Crimson Peak: 8 Reasons 2015's Biggest "Horror" Is A Massive Disappointment
2. There's Random Time Jumps (And Other Cases Of Poor Pacing)
Even without the obvious foreshadowing and "wait, what" continuity errors, the opening of the film feels rather sloppily constructed. We meet Edith, follow her trying to flog her book and meeting Sir Thomas, who she falls for because, well, he's Tom Hiddleston and it all looks like we're heading along on the creepy path set out by the trailer. And then all of a sudden she's visiting Dr. McMichael to talk about his previously unmentioned fascination with finding ghosts in the real world. Wait, what? Where the hell did that come from? Yeah, Crimson's Peak plotting is really rather confusing, with scenes coming out of nowhere and several massive time jumps that randomly advance Edith's terror or Lady Lucille's creepiness. Things get particularly bad around Dr.

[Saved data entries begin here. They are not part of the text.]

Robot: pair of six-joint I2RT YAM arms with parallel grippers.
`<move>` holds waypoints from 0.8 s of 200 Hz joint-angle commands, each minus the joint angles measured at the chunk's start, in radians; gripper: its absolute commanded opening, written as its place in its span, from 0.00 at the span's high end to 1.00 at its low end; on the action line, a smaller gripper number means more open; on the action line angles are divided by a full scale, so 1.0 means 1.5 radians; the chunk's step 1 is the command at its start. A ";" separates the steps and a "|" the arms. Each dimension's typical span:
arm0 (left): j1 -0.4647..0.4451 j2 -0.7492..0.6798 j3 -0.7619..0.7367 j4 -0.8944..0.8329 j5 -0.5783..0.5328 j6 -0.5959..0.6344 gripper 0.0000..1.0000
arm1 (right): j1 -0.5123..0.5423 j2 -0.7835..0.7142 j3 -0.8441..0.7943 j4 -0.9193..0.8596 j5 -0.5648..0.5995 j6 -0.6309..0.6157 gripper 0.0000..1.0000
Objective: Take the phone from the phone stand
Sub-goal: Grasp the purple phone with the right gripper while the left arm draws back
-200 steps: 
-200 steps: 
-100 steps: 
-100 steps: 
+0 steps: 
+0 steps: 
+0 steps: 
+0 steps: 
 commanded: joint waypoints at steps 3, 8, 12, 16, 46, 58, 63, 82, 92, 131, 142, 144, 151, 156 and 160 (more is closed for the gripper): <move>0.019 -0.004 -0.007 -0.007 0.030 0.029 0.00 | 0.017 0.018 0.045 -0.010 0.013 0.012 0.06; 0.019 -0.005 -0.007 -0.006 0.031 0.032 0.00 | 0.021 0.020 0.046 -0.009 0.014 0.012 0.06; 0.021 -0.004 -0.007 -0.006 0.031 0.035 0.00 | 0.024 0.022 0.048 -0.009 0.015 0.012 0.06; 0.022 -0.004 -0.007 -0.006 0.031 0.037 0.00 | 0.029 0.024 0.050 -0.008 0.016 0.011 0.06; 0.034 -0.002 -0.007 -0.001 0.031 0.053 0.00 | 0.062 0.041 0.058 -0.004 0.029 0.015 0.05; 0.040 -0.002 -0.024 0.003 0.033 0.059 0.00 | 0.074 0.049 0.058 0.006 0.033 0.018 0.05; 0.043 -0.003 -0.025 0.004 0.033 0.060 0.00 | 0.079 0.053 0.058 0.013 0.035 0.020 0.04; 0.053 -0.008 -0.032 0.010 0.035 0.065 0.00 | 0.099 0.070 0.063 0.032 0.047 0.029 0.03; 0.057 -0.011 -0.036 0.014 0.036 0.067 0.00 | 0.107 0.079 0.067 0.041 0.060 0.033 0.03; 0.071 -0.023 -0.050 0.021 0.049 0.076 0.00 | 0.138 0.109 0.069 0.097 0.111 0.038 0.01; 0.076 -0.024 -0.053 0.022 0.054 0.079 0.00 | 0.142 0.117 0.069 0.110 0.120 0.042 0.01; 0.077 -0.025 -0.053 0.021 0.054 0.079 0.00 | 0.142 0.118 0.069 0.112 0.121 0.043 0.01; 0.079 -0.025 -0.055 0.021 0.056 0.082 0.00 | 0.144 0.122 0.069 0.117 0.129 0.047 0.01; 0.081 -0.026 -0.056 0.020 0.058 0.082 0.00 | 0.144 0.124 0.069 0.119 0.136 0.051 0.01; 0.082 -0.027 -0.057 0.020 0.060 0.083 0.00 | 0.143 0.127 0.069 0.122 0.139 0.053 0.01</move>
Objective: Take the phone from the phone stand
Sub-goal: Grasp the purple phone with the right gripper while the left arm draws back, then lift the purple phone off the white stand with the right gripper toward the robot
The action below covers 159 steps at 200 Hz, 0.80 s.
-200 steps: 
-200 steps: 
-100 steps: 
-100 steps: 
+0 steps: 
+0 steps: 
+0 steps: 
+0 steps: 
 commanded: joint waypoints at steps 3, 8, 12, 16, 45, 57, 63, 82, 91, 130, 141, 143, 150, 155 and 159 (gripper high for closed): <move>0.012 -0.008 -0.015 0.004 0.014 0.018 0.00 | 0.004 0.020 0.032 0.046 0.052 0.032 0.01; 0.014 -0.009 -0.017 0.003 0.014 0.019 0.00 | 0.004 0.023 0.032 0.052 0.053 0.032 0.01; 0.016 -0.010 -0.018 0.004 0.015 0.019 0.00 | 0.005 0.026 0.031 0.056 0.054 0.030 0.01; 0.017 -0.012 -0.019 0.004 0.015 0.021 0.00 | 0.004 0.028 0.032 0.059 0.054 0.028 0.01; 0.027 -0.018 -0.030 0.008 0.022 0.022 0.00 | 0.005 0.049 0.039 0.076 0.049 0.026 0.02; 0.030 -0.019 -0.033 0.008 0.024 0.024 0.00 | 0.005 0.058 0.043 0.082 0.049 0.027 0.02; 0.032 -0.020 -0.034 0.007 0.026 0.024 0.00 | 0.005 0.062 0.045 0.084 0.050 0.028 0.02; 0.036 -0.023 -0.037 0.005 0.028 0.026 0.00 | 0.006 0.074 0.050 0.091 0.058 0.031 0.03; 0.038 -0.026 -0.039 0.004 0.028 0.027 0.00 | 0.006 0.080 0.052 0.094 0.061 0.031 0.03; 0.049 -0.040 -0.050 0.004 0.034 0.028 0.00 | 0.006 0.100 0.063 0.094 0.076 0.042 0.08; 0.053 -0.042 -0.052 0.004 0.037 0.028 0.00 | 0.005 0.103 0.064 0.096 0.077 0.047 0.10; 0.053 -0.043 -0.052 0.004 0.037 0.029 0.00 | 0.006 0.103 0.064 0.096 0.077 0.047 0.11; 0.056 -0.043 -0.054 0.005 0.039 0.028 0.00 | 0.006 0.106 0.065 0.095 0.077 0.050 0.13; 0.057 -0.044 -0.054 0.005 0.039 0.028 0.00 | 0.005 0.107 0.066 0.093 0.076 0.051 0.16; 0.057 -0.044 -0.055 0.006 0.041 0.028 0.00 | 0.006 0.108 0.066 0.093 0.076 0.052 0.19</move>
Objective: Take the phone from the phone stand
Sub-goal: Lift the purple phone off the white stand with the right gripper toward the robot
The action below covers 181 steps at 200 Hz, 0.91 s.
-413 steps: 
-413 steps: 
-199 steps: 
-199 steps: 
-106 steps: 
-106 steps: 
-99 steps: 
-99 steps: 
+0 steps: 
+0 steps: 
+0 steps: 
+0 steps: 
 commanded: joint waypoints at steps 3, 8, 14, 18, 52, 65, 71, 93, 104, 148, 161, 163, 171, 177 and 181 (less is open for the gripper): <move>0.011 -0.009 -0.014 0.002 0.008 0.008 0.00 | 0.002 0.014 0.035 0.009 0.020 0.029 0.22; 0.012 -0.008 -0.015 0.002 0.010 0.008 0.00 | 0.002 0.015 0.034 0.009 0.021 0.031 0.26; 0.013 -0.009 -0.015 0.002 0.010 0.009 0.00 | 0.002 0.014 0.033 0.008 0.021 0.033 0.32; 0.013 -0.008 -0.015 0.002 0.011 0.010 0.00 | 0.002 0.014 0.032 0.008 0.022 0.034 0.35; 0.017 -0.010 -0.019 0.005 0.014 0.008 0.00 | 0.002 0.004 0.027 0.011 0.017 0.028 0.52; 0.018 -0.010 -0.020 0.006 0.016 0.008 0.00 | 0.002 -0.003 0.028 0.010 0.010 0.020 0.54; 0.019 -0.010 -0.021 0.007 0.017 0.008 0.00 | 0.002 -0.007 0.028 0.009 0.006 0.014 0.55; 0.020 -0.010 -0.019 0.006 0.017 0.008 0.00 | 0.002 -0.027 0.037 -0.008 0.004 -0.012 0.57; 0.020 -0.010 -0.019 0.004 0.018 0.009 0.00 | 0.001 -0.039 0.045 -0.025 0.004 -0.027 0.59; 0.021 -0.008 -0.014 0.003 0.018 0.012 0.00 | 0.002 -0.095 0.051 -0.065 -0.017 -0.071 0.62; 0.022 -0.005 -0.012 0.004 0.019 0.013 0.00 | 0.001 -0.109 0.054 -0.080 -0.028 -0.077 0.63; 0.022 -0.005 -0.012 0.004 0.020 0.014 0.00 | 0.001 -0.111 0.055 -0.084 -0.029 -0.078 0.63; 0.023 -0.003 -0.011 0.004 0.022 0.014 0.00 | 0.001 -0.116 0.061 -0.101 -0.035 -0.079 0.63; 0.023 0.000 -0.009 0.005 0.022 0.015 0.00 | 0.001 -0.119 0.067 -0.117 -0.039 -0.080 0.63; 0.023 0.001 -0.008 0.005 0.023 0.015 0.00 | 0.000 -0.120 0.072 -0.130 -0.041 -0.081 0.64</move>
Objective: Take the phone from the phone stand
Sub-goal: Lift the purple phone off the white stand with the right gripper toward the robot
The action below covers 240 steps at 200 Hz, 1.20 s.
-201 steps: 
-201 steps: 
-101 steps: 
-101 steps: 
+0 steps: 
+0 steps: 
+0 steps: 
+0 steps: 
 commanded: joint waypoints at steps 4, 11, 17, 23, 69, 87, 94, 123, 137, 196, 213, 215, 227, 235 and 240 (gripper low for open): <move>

McMichael; everything to do with Hunnam's character feels rather out of place, as if he was inserted into an already finished script so del Toro could offer the Son's Of Anarchy actor another movie role in lieu of the never-happening Pacific Rim 2. He pops up randomly throughout the middle act in various states of curiosity complete independent of whatever's happening over in England. When so much of the film feels like it's going for a rather operatic storytelling approach, this scattershot structure really drags it down, making having any idea what's going on (and, with the overly obvious dialogue, knowing what the characters know) impossible.